Hi Folks! I am working on a self-sufficient homestead design for a client. The clients would like to raise goats and rabbits on their land. Their yard site is about 2 acres with the house right in the middle. The surrounding land is boreal forest. For their milk goat and rabbit set up I would like to incorporate a hay patch, to grow enough food to see their animals through our long cold winters (They are in zone 2). I am wondering if anyone has ideas on how to best grow hay, incorporating permaculture principles. The site of the hay will be on a slight south facing slope with very sharp drainage.
Can you get a tractor in there? How were they planning on harvesting the hay? We don't feed our goats or horses hay, we just don't overstock and manage the pasture. I have a great book about haymaking and why not to somewhere but I can't remember the name.
Make hay while the sun shines and then spend all winter feeding out.

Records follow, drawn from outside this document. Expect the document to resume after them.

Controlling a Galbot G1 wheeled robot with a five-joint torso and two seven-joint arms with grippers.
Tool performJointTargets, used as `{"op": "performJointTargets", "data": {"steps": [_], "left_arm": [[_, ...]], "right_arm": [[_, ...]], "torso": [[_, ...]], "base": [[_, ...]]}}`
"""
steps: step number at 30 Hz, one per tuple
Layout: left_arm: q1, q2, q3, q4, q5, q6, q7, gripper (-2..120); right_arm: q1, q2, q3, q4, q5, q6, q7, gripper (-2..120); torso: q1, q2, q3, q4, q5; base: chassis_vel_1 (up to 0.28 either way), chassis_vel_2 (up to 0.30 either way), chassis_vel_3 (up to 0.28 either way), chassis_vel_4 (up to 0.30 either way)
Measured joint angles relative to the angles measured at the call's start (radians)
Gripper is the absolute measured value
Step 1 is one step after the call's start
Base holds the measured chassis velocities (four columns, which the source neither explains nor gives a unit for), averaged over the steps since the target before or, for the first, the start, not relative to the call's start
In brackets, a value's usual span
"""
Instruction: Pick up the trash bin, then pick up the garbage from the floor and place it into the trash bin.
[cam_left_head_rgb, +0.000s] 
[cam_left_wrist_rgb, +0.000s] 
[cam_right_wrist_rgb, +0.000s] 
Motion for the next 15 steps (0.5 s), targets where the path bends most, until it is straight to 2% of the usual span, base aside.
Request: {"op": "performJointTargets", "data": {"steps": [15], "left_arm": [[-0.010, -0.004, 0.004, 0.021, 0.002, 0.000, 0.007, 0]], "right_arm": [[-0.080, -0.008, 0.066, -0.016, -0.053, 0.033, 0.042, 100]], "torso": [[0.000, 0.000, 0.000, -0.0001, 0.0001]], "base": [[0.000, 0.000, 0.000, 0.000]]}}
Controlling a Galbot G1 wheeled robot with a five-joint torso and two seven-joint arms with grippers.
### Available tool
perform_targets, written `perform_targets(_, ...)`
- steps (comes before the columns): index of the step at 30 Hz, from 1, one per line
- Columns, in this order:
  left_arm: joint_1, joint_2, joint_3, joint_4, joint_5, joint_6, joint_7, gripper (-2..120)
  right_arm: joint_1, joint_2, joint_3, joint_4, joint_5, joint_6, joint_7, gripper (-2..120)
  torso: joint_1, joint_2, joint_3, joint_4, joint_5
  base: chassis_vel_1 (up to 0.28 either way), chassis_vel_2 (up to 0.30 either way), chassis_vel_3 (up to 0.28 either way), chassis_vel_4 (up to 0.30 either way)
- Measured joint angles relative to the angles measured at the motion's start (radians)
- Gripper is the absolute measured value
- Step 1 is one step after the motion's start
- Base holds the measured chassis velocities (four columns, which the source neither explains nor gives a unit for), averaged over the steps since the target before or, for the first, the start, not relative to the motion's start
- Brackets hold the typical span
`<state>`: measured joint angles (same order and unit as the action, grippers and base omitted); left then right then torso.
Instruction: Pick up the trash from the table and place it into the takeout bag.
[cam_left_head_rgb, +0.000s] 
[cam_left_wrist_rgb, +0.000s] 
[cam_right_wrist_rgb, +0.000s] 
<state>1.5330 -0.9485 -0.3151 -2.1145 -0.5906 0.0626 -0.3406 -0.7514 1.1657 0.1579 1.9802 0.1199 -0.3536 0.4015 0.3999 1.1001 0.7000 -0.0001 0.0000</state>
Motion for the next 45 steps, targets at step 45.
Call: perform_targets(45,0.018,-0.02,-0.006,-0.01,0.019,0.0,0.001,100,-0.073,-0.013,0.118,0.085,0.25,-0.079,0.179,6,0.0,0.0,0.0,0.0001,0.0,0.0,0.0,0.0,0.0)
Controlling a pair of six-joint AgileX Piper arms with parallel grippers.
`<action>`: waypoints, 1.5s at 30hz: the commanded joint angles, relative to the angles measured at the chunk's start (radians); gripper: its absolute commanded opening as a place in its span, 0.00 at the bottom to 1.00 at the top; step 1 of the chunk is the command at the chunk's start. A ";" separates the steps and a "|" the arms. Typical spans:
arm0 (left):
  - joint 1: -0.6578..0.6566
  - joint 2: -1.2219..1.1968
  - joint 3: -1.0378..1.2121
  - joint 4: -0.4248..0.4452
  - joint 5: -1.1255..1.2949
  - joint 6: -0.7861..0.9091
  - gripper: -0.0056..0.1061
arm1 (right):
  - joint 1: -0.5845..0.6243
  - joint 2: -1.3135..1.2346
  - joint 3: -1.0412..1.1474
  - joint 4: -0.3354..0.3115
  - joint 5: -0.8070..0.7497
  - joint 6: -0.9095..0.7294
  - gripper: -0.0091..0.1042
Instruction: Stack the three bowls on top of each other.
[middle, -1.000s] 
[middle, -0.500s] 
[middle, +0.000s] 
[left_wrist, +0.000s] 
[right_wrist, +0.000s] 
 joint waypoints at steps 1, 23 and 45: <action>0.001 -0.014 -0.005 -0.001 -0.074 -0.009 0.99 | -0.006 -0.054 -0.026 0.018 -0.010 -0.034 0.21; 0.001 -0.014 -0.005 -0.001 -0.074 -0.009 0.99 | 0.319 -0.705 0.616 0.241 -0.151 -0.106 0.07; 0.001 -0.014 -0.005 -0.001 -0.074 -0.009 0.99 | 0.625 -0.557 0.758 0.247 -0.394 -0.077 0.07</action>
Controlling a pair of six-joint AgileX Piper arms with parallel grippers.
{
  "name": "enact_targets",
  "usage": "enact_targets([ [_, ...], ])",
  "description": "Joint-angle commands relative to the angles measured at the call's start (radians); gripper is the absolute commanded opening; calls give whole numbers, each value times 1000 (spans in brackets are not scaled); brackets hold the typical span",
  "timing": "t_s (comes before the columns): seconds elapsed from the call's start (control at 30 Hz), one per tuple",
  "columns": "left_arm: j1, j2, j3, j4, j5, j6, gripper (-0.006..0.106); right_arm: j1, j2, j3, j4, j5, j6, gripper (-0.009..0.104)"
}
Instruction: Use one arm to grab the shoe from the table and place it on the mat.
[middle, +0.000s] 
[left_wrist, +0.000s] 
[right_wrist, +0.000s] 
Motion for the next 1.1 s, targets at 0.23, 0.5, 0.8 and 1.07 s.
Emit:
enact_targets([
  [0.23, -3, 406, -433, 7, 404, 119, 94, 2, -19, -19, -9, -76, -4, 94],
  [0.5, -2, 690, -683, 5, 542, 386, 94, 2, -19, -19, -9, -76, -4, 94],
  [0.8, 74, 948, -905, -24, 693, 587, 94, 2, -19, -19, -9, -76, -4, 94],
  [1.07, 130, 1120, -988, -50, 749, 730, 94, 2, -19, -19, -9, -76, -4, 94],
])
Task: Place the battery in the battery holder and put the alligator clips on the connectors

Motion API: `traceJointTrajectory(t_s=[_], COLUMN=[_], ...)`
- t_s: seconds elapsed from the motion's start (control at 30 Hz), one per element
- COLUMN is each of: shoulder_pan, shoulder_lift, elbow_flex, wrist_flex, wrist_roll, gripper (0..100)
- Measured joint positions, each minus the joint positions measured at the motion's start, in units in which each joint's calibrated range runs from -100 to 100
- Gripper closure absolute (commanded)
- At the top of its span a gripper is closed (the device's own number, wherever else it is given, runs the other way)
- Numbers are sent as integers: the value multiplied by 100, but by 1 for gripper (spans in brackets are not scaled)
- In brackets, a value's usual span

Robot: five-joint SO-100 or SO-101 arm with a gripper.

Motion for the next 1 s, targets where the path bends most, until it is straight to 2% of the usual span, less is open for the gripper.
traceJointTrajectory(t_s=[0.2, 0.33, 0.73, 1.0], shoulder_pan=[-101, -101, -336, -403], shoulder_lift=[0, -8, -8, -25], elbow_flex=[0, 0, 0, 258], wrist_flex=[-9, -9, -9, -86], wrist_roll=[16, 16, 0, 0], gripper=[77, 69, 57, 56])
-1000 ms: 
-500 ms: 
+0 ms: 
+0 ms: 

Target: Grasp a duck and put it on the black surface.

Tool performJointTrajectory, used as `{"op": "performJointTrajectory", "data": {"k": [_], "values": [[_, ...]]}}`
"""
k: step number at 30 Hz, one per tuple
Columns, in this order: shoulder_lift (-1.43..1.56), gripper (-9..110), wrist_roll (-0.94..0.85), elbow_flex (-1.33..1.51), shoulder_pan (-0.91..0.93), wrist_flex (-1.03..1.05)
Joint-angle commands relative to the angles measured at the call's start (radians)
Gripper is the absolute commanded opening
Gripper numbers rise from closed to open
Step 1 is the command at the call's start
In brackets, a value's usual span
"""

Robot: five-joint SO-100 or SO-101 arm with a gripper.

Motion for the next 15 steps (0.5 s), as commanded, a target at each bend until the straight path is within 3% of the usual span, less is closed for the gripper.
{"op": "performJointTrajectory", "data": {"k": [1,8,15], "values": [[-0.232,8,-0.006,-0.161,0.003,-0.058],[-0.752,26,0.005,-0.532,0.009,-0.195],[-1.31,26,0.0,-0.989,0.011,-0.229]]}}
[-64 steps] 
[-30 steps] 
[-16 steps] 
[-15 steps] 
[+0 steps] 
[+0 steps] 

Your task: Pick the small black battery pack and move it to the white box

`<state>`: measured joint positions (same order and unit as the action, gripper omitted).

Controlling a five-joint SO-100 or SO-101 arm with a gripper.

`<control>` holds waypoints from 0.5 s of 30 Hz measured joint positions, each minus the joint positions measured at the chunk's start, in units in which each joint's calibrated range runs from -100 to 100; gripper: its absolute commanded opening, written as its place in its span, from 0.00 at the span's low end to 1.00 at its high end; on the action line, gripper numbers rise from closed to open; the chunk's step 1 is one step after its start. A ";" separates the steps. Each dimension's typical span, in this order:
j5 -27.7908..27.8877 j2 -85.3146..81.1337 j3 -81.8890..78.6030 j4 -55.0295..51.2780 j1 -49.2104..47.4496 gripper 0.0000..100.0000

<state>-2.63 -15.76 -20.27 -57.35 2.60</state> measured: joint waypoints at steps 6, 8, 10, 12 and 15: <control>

The best way to make a flat pasture for cropping is to send in a tractor and plow then cultivate, level, roll and drill or something like that
Just remembered the book is called kicking the hay habit
A few well placed swales would be a good place to start...you could incorporate woody fodder crops for the goats into the swaleberm plantings along with some edibles for the human inhabitants. Just space the swales far enough apart to get the haying equipment through there and you should be fine. You would have to do some math to determine if the acreage would be enough to supply your winter requirements for hay (it may not even be worth it, could be better off buying in hay), but planting some of the hardy Russian strains of mulberry in the swale berm is where I would start along with something like pea shrub...I guess the possibilities are plentiful, but that's where I would start....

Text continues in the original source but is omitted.